288. Thus it is undeniable that what we see to be the primary corollary from the formula of justice, has been, in the course of social evolution and the accompanying evolution of man's mental nature, gradually establishing itself. Prolonged converse with the conditions under which alone social life can be harmoniously carried on, has slowly molded sentiments, ideas, and laws, into conformity with this primary ethical truth deducible from those conditions.6
That which it here concerns us specially to note, is that murder, manslaughter, mutilation, assault, and all trespasses against physical integrity down to the most trivial, have not become transgressions in virtue of laws forbidding them, nor in virtue of interdicts having a supposed supernatural origin; but they have become transgressions as being breaches of certain naturally originated restraints.
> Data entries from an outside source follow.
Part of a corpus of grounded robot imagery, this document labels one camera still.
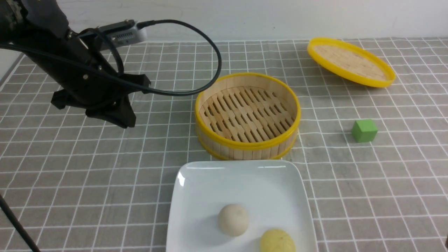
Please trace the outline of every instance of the white plate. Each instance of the white plate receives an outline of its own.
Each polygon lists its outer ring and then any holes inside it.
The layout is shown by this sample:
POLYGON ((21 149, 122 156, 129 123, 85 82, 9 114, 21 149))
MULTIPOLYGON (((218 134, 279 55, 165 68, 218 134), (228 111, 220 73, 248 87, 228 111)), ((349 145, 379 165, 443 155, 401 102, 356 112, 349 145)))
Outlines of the white plate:
POLYGON ((177 174, 168 221, 167 252, 259 252, 271 228, 293 238, 297 252, 317 252, 305 187, 296 166, 282 160, 206 161, 177 174), (243 205, 248 230, 230 238, 218 228, 227 204, 243 205))

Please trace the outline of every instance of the black pole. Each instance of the black pole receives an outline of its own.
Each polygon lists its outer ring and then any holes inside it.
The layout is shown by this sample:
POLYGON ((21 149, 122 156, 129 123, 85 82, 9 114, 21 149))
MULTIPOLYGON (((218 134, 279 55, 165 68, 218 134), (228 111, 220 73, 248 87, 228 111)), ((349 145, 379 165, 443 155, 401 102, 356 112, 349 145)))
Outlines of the black pole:
POLYGON ((11 208, 9 208, 8 204, 3 199, 1 194, 0 194, 0 207, 3 210, 3 212, 5 213, 8 220, 11 222, 11 224, 16 228, 17 232, 20 234, 20 236, 23 238, 23 240, 26 242, 26 244, 30 247, 31 251, 32 252, 40 252, 36 243, 34 243, 33 239, 23 228, 22 224, 20 224, 19 220, 16 218, 14 213, 11 211, 11 208))

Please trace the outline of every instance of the green block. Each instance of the green block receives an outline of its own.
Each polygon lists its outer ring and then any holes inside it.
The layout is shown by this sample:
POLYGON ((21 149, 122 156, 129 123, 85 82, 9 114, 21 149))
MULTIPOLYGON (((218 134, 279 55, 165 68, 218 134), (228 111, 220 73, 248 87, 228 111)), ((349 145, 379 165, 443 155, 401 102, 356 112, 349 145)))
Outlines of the green block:
POLYGON ((356 120, 352 128, 352 134, 358 143, 370 142, 372 141, 378 128, 372 119, 356 120))

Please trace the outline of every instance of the yellow plastic rim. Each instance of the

It remains only to say that while, in a system of absolute ethics, the corollary here drawn from the formula of justice is unqualified, in a system of relative ethics it has to be qualified by the necessities of social self-preservation. Already we have seen that the primary law that each individual shall receive and suffer the benefits and evils of his own nature, following from conduct carried on with due regard to socially imposed limits, must, where the group is endangered by external enemies, be modified by the secondary law, which requires that there shall be such sacrifice of individuals as is required to preserve, for the aggregate of individuals, the ability thus to act and to receive the results of actions. Hence, for purposes of defensive war, there is justified such contingent loss of physical integrity as effectual defense of the society requires: supposing, always, that effectual defense is possible. For it would seem to be an implication that where the invading force is overwhelming, such sacrifice of individuals is not justified.
We see here, indeed, as we shall see throughout all subsequent chapters, that the requirements of absolute ethics can be wholly conformed to only in a state of permanent peace; and that so long as the world continues to be occupied by peoples given to political burglary, the requirements of relative ethics only, can be fulfilled.
[]A barrister who has devoted much attention to the evolution of law, has obliged me by checking the statements which preceding and succeeding chapters contain respecting laws, past and present. To the above paragraph he has appended the following note: The late Clitheroe abduction case which establishes that a man may not forcibly detain his own wife, is an interesting example of this doctrine. In this case the right of married women to physical liberty has only just been established by a Court of Appeal; and that against the opinion of two very able judges of 1st instance, who thought that the old law was otherwise. The punishment by justices of School-board teachers, for the use of the rod on the boys, is another example of this growing feeling, which molds the law while assuming only to administer it.